OBJECTIVE: To research the protective effect of Schwann cell and extracellular matrix (ECM) gel on neurons in dorsal root ganglion. METHODS: 1. Schwann cells were seeded into 30% ECM at 1 x 10(8)/ml and then implanted into PLA hollow fiber conduits to repair 10 mm length defects of rat sciatic nerve, and histological observation was taken at 8 and 12 weeks after operation. 2. To observe the survival of Schwann cells, Schwann cells labeled BrdU were seeded into 30% ECM at 1 x 10(8)/ml and then implanted into PLA hollow fiber conduits to repair 10 mm length defects of rat sciatic nerve. Histological observation and immunohistochemical method stained with BrdU were done at 3 and 6 weeks after operation.

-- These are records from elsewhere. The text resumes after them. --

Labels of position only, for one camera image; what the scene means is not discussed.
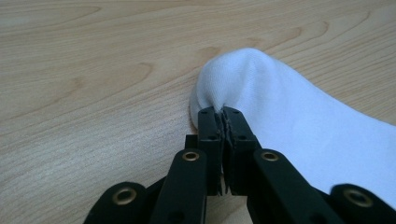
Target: table surface
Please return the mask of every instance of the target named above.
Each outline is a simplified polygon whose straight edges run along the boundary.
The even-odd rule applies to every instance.
[[[195,133],[189,96],[222,52],[261,49],[396,124],[395,1],[0,1],[0,222],[82,223],[149,186]],[[209,197],[206,223],[250,223]]]

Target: white sock
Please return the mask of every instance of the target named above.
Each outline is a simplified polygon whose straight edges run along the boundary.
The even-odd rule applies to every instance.
[[[220,55],[203,68],[191,117],[214,106],[243,112],[262,147],[283,153],[315,188],[350,183],[396,208],[396,127],[332,98],[256,49]]]

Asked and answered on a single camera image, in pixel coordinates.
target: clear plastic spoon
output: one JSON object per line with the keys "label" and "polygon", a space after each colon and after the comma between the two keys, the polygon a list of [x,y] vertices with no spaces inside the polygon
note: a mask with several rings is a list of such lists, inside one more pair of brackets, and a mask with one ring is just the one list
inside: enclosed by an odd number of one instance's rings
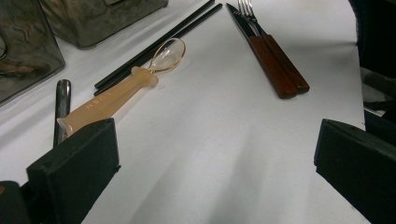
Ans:
{"label": "clear plastic spoon", "polygon": [[97,95],[67,117],[57,119],[67,136],[87,124],[108,119],[141,88],[154,87],[158,78],[154,74],[176,67],[184,56],[186,45],[181,39],[172,38],[160,46],[151,60],[149,68],[133,67],[131,77]]}

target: white tablecloth
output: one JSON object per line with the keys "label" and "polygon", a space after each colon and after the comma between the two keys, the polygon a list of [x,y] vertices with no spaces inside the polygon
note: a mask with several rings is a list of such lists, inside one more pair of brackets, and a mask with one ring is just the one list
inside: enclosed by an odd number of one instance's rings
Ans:
{"label": "white tablecloth", "polygon": [[[170,0],[94,49],[57,39],[65,69],[0,107],[0,180],[24,184],[25,168],[51,150],[58,80],[72,82],[77,108],[204,2]],[[84,223],[367,223],[313,163],[322,119],[364,129],[348,1],[253,6],[311,90],[280,100],[224,5],[183,37],[180,66],[114,115],[122,167]]]}

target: spoon handle
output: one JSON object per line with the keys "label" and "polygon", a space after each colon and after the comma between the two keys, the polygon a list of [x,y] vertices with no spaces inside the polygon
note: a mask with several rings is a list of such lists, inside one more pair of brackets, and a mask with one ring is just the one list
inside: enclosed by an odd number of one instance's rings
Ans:
{"label": "spoon handle", "polygon": [[146,68],[134,67],[131,71],[133,76],[81,105],[66,118],[58,119],[66,134],[70,136],[87,124],[110,118],[141,88],[158,83],[158,78]]}

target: metal container
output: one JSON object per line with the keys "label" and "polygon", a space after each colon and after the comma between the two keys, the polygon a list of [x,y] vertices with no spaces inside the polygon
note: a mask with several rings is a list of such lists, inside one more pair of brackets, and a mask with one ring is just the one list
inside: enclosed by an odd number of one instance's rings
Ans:
{"label": "metal container", "polygon": [[37,0],[0,1],[0,104],[64,68]]}
{"label": "metal container", "polygon": [[80,49],[93,48],[168,0],[39,0],[55,35]]}

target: black chopsticks
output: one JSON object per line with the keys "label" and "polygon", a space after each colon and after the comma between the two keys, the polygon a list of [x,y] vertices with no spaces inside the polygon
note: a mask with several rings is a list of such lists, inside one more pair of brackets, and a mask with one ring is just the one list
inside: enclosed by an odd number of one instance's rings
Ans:
{"label": "black chopsticks", "polygon": [[212,6],[215,3],[215,0],[209,0],[207,3],[205,3],[203,6],[198,8],[196,11],[194,11],[188,18],[186,18],[184,21],[179,23],[176,27],[174,27],[172,30],[170,30],[168,33],[160,37],[158,40],[156,40],[154,43],[152,43],[150,46],[148,46],[146,49],[138,53],[136,56],[134,56],[131,60],[123,64],[121,67],[116,69],[114,72],[112,72],[110,75],[105,77],[104,79],[100,80],[98,83],[96,83],[94,86],[97,89],[97,91],[94,93],[94,95],[98,95],[111,87],[115,86],[119,82],[121,82],[123,79],[128,77],[131,74],[131,69],[134,66],[142,66],[146,62],[148,62],[152,56],[154,55],[155,51],[157,48],[167,39],[169,38],[181,38],[183,35],[188,33],[190,30],[198,26],[201,22],[205,21],[207,18],[209,18],[211,15],[213,15],[215,12],[219,11],[222,7],[222,4],[217,4],[215,7],[211,8],[209,11],[207,11],[204,15],[193,21],[197,16],[199,16],[201,13],[203,13],[205,10],[207,10],[210,6]]}

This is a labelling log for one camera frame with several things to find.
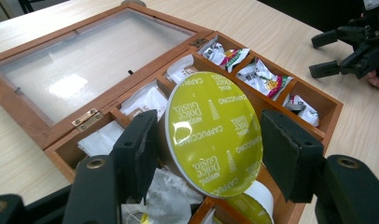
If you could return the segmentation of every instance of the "black object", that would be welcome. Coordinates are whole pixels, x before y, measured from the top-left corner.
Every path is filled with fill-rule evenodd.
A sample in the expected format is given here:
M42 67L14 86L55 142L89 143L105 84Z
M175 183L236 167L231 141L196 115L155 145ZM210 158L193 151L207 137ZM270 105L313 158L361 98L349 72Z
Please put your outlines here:
M110 153L114 158L119 201L140 203L146 195L157 168L155 148L158 116L157 110L149 110L134 117L131 125L117 140Z
M123 170L129 163L123 162L130 162L130 158L117 158L123 156L119 142L133 143L127 145L139 152L152 148L156 111L141 115L137 116L141 121L132 121L110 156L91 157L80 163L73 186L28 206L23 206L17 195L0 196L0 224L121 222L119 205L127 198L144 197L150 173L155 170L154 152L148 152L149 158L136 152L126 154L144 164L137 166L139 170L129 168L129 174ZM341 155L325 159L323 146L278 112L262 111L260 124L263 161L286 200L309 203L315 194L320 223L379 223L379 181L364 163ZM136 185L122 182L139 178L146 181Z
M290 17L326 32L361 14L360 0L259 0Z
M309 66L312 77L329 77L354 74L358 79L376 70L379 76L379 7L363 10L363 17L312 38L315 49L342 40L351 45L354 52L338 62L320 63Z
M315 194L319 223L379 223L379 180L366 164L325 159L323 146L278 112L262 111L260 126L263 162L287 201L310 203Z
M311 202L313 167L322 163L323 145L276 111L262 111L260 126L263 162L285 199L294 203Z
M24 14L34 12L35 10L32 7L32 3L41 2L45 0L18 0L21 5L21 10Z

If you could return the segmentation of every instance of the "yellow disc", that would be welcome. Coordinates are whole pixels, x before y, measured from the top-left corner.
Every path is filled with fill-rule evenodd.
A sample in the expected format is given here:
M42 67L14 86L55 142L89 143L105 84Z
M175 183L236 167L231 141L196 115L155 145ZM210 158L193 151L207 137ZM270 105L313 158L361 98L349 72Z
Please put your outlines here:
M245 193L230 197L227 202L252 223L273 224L274 221L262 205Z
M211 72L193 74L175 87L165 113L170 153L192 186L219 198L251 186L262 159L260 124L234 83Z

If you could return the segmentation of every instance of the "capsule packet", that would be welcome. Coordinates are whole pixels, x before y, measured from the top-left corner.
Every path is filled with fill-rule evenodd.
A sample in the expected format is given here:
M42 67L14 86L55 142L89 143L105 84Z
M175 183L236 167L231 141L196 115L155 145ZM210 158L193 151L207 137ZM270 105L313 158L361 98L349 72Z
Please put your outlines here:
M203 56L212 63L231 72L233 67L240 63L248 54L250 49L225 50L217 41L203 52Z
M136 115L156 109L158 120L166 110L167 99L158 87L157 80L148 83L121 104L120 112L132 120Z
M236 77L273 100L292 80L292 77L273 74L260 59L241 69Z
M178 84L185 77L196 72L198 72L198 69L193 66L193 56L190 54L172 64L167 69L166 78Z
M293 105L305 105L304 109L298 113L298 116L314 127L318 126L319 119L317 111L308 105L299 95L290 96L288 103Z

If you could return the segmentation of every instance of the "wooden box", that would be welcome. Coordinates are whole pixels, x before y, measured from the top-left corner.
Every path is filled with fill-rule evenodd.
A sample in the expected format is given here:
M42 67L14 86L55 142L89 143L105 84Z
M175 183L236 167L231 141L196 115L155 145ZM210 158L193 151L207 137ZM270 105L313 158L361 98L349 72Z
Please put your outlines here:
M198 52L213 39L226 49L246 47L146 7L115 7L0 53L0 104L72 182L77 164L86 157L77 142L112 120L126 128L130 120L120 113L120 104L149 82L157 80L169 96L175 83L165 77L167 68L191 54L198 70L219 73L238 85L259 117L264 108L281 111L328 147L342 110L340 102L252 50L229 73ZM273 73L293 77L275 101L235 76L255 58ZM92 89L83 92L87 85ZM288 94L299 94L318 111L317 128L282 106ZM261 169L258 180L274 196L275 223L298 222L304 205L286 203L266 169ZM221 221L246 221L223 200L206 198L190 222L202 220L211 207L218 209Z

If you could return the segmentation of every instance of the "white packet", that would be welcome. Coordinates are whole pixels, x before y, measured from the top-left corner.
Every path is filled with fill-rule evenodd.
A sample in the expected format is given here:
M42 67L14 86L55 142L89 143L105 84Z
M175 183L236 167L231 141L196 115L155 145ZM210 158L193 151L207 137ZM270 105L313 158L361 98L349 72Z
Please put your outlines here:
M90 157L109 155L123 131L124 129L113 120L102 129L80 140L77 145Z
M260 59L241 69L236 77L273 100L292 80L292 77L273 74Z
M166 78L178 84L185 77L196 72L198 72L198 70L193 66L193 56L190 54L173 63L167 69Z
M167 99L158 87L157 80L148 83L121 104L120 112L132 120L136 115L156 109L158 120L166 110Z
M306 108L301 111L298 116L314 127L318 126L318 113L310 105L308 105L299 95L294 95L289 100L294 105L306 105Z
M240 63L248 54L250 49L238 49L235 51L235 56L228 60L225 65L227 71L230 73L235 65Z
M214 42L209 48L203 52L203 56L210 62L221 65L225 60L225 50L221 44Z

RESULTS: 1. When seeded into ECM gel and transplanted into rats, most of the Schwann cells survived to 3 weeks and a part of them survived up to 6 weeks. 2. The survival neuron ratios of Schwann cells with ECM gel group and ECM gel group were 83.5% and 81.3% respectively, and significantly higher than that of saline group (72.9%, P lt; 0.05). CONCLUSION: When seeded into ECM gel and transplanted into rats, most of the Schwann cells survive and protect 83.5% neurons in dorsal root ganglion from retrograde death.